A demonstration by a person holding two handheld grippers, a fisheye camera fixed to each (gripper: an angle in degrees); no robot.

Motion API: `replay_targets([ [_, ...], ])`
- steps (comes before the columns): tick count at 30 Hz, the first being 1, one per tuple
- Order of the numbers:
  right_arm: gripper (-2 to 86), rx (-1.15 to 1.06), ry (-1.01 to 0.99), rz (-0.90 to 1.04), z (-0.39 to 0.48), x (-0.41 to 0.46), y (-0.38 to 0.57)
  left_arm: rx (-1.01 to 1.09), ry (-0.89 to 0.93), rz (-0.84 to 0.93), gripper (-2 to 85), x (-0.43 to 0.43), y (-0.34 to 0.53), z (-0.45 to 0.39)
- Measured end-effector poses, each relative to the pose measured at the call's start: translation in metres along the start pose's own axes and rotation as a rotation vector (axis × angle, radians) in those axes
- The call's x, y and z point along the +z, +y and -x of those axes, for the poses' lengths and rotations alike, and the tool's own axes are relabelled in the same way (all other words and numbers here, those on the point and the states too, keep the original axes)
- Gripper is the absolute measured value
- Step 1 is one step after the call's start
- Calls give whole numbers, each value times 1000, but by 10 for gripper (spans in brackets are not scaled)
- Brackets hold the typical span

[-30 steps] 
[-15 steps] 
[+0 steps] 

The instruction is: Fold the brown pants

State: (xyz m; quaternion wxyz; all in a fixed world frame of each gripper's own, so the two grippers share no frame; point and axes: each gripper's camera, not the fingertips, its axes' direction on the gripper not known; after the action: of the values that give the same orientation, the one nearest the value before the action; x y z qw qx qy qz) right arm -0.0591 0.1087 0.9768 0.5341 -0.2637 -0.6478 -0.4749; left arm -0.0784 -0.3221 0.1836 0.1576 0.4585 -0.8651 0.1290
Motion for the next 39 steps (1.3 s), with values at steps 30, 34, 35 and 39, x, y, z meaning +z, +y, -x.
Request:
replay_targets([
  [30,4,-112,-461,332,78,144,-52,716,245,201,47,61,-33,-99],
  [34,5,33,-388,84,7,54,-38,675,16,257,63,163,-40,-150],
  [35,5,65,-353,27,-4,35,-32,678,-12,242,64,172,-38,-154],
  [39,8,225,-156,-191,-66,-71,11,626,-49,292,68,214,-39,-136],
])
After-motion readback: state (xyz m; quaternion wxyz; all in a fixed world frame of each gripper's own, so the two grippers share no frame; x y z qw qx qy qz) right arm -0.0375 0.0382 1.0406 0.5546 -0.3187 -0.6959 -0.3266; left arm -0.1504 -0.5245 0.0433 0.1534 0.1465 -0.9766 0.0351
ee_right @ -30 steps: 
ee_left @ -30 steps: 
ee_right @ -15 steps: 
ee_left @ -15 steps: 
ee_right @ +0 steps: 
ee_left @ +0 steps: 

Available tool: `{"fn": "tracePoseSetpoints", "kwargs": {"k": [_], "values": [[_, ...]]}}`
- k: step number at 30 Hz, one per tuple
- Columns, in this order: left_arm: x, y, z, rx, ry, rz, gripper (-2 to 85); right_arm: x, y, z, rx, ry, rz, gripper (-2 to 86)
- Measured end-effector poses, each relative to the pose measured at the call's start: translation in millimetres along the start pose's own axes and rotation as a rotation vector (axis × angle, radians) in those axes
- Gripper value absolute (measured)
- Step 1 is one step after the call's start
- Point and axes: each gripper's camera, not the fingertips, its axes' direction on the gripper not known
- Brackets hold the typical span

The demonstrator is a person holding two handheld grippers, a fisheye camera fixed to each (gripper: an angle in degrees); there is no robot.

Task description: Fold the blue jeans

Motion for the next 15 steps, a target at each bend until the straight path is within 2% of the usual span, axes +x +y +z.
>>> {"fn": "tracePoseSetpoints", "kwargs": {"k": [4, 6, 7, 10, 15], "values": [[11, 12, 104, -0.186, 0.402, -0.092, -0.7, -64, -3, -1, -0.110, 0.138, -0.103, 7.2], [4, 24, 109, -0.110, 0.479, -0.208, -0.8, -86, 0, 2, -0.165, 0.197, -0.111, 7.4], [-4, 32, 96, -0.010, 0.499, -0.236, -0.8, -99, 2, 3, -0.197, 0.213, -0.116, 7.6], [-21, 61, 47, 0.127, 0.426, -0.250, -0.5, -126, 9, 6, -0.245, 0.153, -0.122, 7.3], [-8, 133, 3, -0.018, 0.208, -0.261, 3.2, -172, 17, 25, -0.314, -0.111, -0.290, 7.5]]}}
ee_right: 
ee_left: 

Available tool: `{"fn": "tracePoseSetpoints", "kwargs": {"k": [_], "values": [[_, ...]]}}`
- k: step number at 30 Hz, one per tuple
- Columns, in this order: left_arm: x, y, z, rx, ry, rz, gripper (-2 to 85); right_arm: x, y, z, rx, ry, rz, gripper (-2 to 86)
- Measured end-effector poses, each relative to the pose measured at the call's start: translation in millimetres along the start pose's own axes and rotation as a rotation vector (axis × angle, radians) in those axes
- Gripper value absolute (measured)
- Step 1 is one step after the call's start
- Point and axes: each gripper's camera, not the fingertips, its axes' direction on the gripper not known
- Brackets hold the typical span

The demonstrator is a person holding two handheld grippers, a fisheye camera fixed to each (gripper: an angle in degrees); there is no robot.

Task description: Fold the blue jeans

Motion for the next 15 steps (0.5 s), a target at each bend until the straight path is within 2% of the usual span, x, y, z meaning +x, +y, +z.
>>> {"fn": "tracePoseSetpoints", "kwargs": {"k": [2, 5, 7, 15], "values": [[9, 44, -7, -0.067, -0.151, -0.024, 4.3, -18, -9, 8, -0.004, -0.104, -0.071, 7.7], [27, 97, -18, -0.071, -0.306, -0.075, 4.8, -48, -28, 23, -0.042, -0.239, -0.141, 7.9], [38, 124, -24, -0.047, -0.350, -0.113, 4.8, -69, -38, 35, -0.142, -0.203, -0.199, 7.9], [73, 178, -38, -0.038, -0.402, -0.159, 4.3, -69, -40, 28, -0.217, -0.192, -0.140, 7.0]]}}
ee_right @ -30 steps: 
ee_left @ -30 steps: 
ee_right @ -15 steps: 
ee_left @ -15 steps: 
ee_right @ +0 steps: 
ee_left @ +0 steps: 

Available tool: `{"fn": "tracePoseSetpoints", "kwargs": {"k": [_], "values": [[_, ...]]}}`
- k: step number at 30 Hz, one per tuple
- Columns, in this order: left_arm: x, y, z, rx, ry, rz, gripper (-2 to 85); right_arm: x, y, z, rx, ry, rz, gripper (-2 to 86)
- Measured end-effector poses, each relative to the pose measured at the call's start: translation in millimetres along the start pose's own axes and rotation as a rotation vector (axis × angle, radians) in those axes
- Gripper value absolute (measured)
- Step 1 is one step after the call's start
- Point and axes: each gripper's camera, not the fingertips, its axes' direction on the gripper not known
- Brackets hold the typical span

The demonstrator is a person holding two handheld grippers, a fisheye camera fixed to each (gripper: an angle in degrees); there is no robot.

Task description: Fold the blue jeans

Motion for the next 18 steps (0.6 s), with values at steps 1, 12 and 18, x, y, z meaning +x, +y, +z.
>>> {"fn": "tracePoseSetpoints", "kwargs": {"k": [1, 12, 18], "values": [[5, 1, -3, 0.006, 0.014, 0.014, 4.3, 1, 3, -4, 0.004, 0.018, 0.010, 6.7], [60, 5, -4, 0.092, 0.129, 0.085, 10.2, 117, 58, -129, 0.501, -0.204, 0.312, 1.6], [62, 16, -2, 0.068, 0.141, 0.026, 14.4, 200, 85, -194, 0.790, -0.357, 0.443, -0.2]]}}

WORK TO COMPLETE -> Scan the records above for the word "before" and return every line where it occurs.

ANSWER SPACE ->
- steps (comes before the columns): tick count at 30 Hz, the first being 1, one per tuple
State: (xyz m; quaternion wxyz; all in a fixed world frame of each gripper's own, so the two grippers share no frame; point and axes: each gripper's camera, not the fingertips, its axes' direction on the gripper not known; after the action: of the values that give the same orientation, the one nearest the value before the action; x y z qw qx qy qz) right arm -0.0591 0.1087 0.9768 0.5341 -0.2637 -0.6478 -0.4749; left arm -0.0784 -0.3221 0.1836 0.1576 0.4585 -0.8651 0.1290

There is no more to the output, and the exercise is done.